If the News Team Gave Out Genius Awards…

Posted by on September 11 at 18:22 PM

(…and we just might this year…for Group, Activist, and a Sitting Politician), a lead candidate for genius Group would be The Congress for the New Urbanism.

CNU just released a report that challenges WSDOT’s and the Seattle City Council’s studies of the no replacement option (the streets and transit option, actually) for the Alaskan Way Viaduct.

I just got my hands on it. Lots of graphs and fun reading tonight.

Quickly, it looks like the study takes on some of the myths that skewed WSDOT’s findings against the People’s Waterfront Coalition’s “no rebuild option.”

Here’s what CNU says:
Myth #1: Most Alaskan Way Viaduct trips are long distance trips through the city. Nope! 58% of the trips are under five miles.

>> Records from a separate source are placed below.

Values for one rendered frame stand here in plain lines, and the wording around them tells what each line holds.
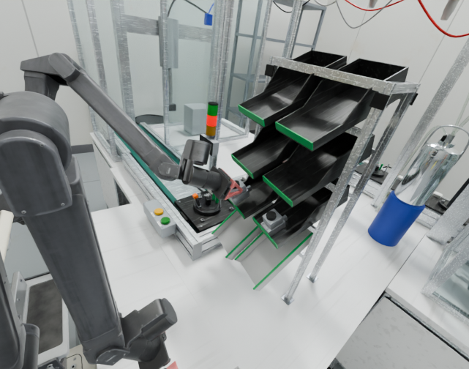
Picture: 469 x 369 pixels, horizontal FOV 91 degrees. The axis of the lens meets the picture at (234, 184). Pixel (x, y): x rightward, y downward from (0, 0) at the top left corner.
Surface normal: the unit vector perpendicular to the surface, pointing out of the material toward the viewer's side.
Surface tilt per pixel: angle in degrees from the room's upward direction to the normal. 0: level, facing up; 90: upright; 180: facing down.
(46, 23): 90
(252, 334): 0
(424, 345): 90
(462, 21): 90
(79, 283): 90
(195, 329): 0
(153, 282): 0
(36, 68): 55
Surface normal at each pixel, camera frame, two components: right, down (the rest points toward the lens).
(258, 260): -0.51, -0.47
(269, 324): 0.14, -0.83
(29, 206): 0.52, 0.53
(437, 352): -0.77, 0.25
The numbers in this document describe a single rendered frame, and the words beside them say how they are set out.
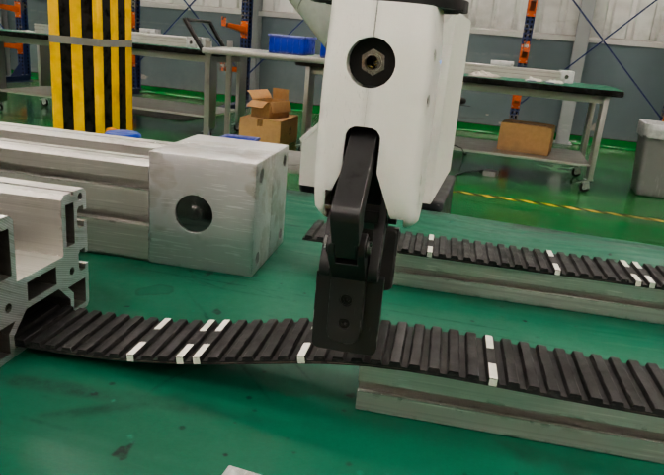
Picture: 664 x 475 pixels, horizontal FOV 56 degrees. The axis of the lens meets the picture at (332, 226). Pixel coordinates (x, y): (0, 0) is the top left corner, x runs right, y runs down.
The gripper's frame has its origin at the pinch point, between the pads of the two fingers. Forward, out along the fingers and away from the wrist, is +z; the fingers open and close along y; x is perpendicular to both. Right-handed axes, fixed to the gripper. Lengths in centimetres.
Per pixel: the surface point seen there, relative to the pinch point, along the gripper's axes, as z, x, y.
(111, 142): -2.3, 26.7, 21.4
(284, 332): 3.4, 4.2, 0.6
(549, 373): 2.5, -10.5, -0.8
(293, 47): -7, 81, 309
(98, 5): -20, 183, 287
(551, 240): 6.0, -16.8, 37.2
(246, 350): 3.9, 5.9, -1.1
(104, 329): 5.0, 15.4, 0.3
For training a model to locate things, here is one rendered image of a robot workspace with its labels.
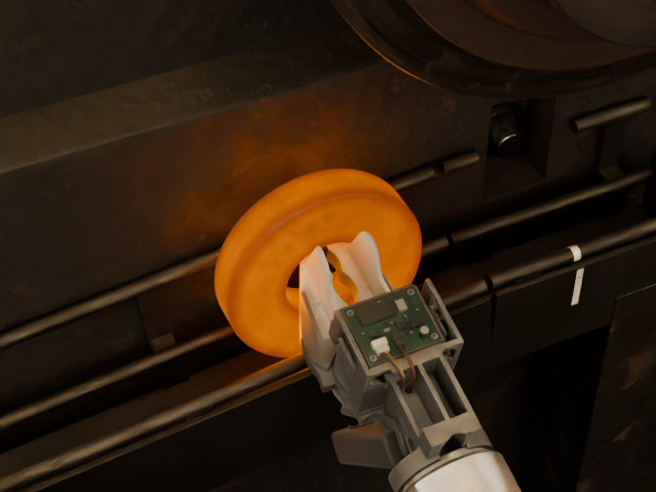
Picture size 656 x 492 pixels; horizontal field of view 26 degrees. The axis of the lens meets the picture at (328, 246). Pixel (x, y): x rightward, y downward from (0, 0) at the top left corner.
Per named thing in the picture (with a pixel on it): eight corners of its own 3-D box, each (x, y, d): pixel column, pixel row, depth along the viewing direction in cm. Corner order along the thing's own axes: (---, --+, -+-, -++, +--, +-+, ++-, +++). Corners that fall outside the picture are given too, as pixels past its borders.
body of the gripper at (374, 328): (429, 267, 95) (512, 421, 90) (409, 329, 102) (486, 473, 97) (325, 303, 93) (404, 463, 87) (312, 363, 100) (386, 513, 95)
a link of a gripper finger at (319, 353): (343, 276, 101) (395, 379, 97) (340, 289, 103) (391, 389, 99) (282, 297, 100) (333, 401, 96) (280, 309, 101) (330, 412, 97)
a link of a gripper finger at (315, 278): (319, 191, 100) (374, 299, 95) (311, 236, 105) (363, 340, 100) (278, 204, 99) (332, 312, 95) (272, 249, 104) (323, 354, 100)
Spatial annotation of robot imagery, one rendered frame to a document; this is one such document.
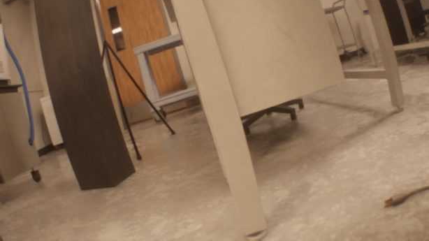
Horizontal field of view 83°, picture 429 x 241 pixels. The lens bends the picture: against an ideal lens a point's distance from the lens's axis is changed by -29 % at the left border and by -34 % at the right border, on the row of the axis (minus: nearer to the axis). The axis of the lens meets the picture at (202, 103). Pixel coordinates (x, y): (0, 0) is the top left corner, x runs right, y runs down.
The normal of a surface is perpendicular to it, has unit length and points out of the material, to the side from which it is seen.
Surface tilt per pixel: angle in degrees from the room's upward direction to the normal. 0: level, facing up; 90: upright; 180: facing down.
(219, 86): 90
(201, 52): 90
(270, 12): 90
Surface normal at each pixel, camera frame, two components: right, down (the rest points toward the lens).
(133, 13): 0.03, 0.07
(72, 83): -0.27, 0.15
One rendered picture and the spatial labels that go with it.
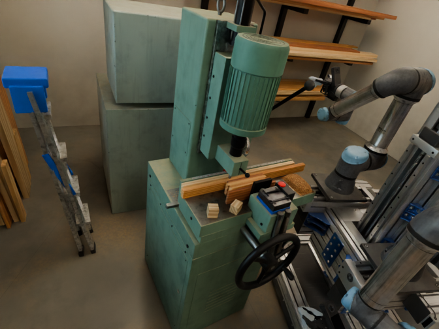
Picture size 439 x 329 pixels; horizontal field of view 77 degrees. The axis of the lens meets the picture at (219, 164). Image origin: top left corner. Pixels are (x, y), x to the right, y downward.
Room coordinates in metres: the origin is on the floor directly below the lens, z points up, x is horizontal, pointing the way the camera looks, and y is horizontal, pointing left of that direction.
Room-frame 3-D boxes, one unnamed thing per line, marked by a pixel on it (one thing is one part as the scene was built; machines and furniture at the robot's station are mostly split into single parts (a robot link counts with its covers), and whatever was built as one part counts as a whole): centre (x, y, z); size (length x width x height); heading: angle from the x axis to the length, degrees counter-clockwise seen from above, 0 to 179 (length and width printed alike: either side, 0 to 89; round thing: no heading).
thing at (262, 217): (0.85, -0.24, 0.91); 0.15 x 0.14 x 0.09; 126
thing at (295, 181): (1.08, -0.38, 0.92); 0.14 x 0.09 x 0.04; 36
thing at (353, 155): (1.27, -0.67, 0.98); 0.13 x 0.12 x 0.14; 120
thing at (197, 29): (1.18, 0.12, 1.16); 0.22 x 0.22 x 0.72; 36
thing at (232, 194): (0.91, -0.15, 0.93); 0.24 x 0.01 x 0.06; 126
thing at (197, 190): (1.02, -0.15, 0.92); 0.67 x 0.02 x 0.04; 126
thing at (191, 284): (1.05, 0.02, 0.35); 0.58 x 0.45 x 0.71; 36
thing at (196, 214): (0.92, -0.19, 0.87); 0.61 x 0.30 x 0.06; 126
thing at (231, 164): (0.97, -0.04, 1.03); 0.14 x 0.07 x 0.09; 36
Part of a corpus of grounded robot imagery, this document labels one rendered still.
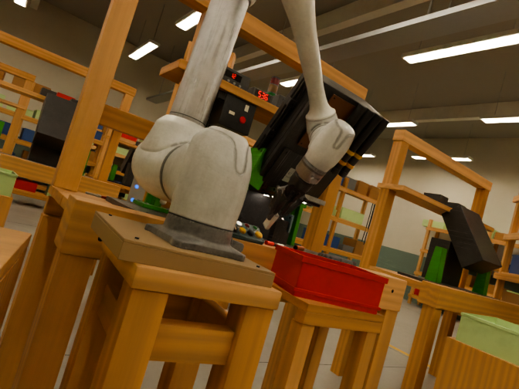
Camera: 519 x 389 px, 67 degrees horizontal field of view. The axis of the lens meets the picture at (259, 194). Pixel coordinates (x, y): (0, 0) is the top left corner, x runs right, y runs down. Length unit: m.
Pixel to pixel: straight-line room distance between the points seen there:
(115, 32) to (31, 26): 9.95
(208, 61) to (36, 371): 0.94
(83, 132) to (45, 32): 10.07
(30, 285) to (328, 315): 1.17
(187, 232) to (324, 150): 0.54
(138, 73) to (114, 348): 11.46
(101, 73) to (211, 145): 1.01
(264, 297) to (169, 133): 0.46
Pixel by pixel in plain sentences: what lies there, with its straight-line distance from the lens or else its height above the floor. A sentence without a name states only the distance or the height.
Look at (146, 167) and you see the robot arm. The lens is 1.02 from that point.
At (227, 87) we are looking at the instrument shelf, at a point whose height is 1.51.
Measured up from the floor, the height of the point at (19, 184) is 0.36.
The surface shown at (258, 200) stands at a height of 1.07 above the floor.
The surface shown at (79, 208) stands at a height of 0.88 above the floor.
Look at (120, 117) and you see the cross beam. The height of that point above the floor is 1.24.
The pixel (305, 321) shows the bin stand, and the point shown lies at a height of 0.75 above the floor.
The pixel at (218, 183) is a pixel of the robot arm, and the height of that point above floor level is 1.03.
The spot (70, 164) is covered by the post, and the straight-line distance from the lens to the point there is 1.76.
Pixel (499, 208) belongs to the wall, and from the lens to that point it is 11.01.
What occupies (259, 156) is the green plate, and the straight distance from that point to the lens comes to 1.63.
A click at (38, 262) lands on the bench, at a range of 1.80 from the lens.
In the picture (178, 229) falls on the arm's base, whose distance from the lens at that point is 0.85.
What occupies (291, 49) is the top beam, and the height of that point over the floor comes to 1.89.
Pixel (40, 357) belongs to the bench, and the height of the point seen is 0.47.
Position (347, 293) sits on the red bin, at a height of 0.84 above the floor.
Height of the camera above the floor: 0.99
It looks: 3 degrees up
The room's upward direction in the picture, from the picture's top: 16 degrees clockwise
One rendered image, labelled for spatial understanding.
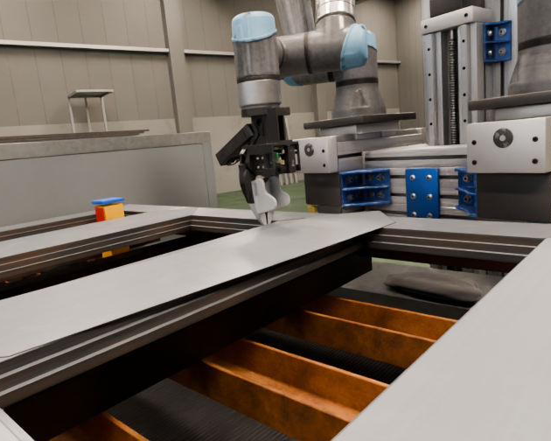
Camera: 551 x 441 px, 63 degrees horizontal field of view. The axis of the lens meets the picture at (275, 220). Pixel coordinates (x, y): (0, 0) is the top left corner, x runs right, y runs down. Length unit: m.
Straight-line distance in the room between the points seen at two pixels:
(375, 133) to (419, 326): 0.70
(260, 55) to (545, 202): 0.54
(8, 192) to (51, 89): 7.37
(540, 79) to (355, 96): 0.47
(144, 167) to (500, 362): 1.32
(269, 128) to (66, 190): 0.77
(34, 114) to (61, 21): 1.63
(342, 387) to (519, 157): 0.51
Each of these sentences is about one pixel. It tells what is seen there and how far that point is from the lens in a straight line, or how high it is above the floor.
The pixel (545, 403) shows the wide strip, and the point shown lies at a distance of 0.30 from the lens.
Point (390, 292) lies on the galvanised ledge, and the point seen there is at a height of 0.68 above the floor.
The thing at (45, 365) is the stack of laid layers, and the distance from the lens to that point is 0.43.
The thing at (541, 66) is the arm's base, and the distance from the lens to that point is 1.00.
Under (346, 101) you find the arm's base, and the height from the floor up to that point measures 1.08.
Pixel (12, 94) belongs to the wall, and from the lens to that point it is 8.57.
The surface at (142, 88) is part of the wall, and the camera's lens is 9.18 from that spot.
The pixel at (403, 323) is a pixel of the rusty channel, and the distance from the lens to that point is 0.73.
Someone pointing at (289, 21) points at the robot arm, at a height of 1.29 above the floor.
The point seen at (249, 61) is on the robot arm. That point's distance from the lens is 0.79.
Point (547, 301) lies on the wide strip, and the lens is 0.44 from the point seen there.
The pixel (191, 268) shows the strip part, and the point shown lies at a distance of 0.59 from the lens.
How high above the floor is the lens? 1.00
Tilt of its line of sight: 10 degrees down
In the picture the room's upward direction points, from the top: 5 degrees counter-clockwise

Myth #2: AWV is critical for freight. Nope! Only 4,000 “medium and heavy-duty trucks” per day on the AWV out of total traffic of 103,000.

Myth #3: The downtown street grid lacks capacity to move additional traffic. Nope. The street grid to the west of I-5 is about twice the capacity of AWV.

I’m going to give it serious read tonight, and I’ll report back tomorrow.

Shout Out to ECB in Germany: Aren’t you jealous?!?!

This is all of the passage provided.